# Directions for this task:
Reproduce, from the lines below, exactly the stretch that begins at the line containing "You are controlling" and ends at the line containing "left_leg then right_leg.", both included.

# Data shown:

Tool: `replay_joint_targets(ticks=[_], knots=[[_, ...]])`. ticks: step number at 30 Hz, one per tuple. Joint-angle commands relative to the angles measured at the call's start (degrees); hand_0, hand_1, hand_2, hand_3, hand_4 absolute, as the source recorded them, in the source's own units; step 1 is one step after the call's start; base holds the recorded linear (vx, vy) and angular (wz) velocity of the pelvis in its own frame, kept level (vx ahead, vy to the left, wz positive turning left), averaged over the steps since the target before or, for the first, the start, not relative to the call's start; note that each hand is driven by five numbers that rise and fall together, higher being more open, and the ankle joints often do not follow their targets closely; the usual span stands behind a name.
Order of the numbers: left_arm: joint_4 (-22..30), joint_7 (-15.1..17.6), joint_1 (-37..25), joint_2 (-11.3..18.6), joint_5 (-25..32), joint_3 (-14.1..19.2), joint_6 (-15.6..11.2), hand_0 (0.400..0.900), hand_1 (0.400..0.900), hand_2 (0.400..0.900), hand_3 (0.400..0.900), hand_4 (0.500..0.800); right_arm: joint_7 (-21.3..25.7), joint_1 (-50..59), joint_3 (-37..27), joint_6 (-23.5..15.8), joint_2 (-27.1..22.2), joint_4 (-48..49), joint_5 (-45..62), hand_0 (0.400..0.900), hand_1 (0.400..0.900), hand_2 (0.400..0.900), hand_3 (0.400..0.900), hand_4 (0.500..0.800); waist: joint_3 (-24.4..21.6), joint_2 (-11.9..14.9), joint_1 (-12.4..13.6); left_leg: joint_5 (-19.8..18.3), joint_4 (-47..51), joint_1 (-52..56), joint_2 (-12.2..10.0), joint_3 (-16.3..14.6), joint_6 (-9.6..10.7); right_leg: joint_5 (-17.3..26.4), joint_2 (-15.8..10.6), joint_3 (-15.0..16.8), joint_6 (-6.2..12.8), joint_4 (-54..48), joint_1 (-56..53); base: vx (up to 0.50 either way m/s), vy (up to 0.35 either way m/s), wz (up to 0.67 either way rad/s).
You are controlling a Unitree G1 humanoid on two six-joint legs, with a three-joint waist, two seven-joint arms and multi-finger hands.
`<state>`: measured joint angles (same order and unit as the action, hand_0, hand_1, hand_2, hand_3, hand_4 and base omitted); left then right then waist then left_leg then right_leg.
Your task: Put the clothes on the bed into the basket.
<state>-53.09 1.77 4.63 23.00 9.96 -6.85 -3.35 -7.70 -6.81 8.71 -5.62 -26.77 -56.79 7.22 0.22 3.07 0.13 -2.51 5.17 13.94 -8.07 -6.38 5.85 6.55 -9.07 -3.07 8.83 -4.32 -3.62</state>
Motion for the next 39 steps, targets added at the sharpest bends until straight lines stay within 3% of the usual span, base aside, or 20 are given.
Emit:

# Finished exercise:
You are controlling a Unitree G1 humanoid on two six-joint legs, with a three-joint waist, two seven-joint arms and multi-finger hands.
`<state>`: measured joint angles (same order and unit as the action, hand_0, hand_1, hand_2, hand_3, hand_4 and base omitted); left then right then waist then left_leg then right_leg.

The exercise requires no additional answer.